_WHAT NEEDS TO BE DONE_. Beneath this instruction is a listing; print exactly the lines in it starting at the line that contains "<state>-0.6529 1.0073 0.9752" and going through the line that contains "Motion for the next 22".

==========

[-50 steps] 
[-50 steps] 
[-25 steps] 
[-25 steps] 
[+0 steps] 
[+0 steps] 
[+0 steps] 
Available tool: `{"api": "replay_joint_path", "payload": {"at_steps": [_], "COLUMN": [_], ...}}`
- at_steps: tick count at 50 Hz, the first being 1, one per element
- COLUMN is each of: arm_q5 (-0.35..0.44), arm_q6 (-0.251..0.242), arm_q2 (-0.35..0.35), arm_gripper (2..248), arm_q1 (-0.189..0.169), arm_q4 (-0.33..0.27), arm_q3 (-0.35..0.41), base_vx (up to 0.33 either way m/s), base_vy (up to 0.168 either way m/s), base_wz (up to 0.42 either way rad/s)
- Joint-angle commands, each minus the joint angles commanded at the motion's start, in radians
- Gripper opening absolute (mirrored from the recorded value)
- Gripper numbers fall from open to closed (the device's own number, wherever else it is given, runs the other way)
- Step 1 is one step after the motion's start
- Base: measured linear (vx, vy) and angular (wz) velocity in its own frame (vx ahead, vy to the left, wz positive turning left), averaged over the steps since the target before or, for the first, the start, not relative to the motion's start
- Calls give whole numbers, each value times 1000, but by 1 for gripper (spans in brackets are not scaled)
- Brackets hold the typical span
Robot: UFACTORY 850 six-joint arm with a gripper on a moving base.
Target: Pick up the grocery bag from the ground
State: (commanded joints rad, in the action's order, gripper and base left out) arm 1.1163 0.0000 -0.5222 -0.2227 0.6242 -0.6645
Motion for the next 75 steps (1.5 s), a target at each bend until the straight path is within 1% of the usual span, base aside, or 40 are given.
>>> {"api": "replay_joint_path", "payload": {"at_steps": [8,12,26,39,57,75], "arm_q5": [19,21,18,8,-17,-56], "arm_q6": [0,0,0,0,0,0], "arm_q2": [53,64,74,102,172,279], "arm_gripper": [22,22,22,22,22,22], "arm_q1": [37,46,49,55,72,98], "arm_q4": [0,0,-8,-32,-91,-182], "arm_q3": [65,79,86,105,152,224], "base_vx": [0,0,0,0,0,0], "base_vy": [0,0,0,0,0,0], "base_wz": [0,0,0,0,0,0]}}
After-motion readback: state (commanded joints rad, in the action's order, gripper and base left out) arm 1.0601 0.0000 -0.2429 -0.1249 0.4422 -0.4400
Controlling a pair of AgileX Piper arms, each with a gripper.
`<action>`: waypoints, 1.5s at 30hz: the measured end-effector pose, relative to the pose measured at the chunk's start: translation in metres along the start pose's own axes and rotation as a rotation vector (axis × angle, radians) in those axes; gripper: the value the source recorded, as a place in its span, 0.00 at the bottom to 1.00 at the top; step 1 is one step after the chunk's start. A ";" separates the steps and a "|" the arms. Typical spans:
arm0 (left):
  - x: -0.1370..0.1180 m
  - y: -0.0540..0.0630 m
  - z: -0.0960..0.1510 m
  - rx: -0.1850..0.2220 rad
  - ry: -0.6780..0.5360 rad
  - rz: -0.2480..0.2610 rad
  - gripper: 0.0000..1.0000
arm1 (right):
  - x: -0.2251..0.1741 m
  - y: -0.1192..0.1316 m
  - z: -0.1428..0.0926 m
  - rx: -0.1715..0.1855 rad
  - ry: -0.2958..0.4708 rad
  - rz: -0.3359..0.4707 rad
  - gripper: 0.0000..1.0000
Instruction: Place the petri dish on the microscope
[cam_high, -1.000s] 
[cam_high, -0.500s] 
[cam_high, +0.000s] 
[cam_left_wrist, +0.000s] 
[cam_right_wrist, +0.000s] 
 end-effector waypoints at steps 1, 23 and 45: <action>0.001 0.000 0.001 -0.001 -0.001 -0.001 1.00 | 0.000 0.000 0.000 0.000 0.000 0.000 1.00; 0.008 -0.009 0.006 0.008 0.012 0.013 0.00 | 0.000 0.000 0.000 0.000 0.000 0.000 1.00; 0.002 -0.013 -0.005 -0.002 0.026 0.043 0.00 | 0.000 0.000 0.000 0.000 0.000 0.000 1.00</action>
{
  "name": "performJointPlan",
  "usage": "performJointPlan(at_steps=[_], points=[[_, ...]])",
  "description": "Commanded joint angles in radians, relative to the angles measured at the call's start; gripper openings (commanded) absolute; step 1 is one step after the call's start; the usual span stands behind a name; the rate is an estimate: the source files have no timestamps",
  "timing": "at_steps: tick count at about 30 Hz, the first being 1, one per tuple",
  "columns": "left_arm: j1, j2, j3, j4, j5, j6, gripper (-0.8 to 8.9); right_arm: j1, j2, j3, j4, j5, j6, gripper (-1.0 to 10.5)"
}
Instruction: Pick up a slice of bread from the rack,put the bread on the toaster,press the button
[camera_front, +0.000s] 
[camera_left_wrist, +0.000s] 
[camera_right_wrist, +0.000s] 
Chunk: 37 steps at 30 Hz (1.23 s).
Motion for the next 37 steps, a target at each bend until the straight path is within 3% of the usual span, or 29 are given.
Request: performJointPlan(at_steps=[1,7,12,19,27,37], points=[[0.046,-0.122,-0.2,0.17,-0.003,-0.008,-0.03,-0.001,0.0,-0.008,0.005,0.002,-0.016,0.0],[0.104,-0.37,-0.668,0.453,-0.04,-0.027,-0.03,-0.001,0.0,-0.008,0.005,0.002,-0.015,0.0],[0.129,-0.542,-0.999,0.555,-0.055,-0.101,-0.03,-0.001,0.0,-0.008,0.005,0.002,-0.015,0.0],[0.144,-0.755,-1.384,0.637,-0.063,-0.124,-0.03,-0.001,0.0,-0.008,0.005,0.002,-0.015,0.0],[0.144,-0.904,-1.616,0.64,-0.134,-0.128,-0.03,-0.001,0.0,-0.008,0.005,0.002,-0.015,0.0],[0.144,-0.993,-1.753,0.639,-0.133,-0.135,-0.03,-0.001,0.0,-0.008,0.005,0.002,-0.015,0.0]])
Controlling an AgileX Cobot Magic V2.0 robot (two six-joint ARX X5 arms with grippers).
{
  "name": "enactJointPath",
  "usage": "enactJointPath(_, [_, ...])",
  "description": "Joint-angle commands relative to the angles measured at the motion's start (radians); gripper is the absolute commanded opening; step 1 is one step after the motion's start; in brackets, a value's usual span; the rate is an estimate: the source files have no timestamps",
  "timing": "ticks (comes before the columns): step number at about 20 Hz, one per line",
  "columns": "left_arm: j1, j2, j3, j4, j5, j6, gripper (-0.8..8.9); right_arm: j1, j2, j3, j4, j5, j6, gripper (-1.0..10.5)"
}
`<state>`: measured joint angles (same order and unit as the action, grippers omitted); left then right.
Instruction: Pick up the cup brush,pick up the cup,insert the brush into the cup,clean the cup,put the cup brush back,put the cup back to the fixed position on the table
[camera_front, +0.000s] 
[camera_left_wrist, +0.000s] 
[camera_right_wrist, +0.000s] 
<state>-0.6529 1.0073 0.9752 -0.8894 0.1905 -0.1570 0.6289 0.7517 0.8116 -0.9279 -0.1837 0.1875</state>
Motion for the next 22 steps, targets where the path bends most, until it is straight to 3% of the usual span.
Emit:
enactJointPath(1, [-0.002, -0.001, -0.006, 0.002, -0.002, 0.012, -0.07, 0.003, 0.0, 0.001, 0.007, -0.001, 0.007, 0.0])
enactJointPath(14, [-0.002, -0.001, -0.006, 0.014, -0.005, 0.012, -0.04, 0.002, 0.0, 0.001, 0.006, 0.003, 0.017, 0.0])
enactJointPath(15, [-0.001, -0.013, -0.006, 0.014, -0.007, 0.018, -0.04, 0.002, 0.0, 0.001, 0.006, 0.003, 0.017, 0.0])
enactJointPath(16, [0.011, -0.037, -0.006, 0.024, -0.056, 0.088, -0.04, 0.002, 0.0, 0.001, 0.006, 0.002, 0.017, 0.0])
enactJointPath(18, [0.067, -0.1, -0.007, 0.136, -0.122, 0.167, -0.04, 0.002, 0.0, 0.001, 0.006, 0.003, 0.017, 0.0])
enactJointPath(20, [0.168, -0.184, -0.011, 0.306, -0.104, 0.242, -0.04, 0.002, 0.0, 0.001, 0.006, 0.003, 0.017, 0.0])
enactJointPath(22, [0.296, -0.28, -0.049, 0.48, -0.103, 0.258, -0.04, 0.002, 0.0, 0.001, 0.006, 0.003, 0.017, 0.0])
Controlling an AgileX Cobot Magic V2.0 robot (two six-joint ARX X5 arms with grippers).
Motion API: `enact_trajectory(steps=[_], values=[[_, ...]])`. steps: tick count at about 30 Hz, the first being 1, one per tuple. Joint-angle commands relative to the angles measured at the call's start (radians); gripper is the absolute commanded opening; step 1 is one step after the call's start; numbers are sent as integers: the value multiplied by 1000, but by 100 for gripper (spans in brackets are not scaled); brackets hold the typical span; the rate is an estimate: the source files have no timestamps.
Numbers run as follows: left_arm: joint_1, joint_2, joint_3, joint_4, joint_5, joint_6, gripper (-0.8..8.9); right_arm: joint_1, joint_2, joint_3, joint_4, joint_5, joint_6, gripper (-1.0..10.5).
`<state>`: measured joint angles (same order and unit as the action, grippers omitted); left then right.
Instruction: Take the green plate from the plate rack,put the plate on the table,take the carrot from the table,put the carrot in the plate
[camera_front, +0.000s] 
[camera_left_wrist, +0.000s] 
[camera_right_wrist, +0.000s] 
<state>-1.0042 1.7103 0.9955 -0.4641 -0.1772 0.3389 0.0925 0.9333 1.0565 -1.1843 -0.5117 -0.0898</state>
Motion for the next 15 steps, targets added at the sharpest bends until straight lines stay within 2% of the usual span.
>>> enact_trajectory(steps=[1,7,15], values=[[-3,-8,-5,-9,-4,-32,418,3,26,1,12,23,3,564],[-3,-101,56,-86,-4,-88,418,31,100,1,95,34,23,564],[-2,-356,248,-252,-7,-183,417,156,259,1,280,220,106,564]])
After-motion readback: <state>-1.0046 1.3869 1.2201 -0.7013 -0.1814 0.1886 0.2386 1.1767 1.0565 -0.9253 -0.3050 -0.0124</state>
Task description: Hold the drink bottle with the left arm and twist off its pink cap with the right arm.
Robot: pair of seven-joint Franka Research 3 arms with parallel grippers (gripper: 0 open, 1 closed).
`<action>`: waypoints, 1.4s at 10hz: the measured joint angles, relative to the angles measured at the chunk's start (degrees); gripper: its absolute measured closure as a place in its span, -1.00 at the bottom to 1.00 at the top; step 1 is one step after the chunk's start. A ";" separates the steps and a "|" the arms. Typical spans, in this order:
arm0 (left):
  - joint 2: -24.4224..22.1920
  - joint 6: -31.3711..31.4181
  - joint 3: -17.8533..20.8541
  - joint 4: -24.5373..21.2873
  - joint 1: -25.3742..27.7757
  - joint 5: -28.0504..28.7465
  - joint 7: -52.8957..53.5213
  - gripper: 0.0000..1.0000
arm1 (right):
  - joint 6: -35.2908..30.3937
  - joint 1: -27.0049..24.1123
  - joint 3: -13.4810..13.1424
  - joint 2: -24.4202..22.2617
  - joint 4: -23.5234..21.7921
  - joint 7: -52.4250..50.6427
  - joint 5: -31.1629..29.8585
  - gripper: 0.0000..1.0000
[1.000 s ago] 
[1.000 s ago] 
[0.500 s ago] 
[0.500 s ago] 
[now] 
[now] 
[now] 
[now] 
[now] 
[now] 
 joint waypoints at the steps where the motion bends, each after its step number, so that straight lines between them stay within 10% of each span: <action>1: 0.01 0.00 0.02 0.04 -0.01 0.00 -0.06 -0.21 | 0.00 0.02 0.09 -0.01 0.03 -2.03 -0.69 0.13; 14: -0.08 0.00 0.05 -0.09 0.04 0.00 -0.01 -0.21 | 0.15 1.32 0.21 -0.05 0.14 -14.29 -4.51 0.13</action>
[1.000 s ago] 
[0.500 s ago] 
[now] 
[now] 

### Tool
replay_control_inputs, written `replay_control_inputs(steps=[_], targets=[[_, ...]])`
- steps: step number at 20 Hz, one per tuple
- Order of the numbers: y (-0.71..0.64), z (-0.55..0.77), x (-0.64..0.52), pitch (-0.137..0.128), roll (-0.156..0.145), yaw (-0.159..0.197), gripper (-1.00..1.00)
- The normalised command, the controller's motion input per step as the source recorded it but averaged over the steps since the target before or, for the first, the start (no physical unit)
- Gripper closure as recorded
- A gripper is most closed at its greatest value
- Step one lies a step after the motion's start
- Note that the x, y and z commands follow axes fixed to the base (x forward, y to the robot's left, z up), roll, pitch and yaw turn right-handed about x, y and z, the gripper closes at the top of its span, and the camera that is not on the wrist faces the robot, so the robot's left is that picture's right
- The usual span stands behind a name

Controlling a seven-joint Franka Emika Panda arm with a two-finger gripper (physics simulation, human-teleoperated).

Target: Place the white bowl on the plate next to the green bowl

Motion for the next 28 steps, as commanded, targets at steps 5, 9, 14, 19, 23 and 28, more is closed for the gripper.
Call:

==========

_SOLUTION_.
<state>-0.6529 1.0073 0.9752 -0.8894 0.1905 -0.1570 0.6289 0.7517 0.8116 -0.9279 -0.1837 0.1875</state>
Motion for the next 22 steps, targets where the path bends most, until it is straight to 3% of the usual span.

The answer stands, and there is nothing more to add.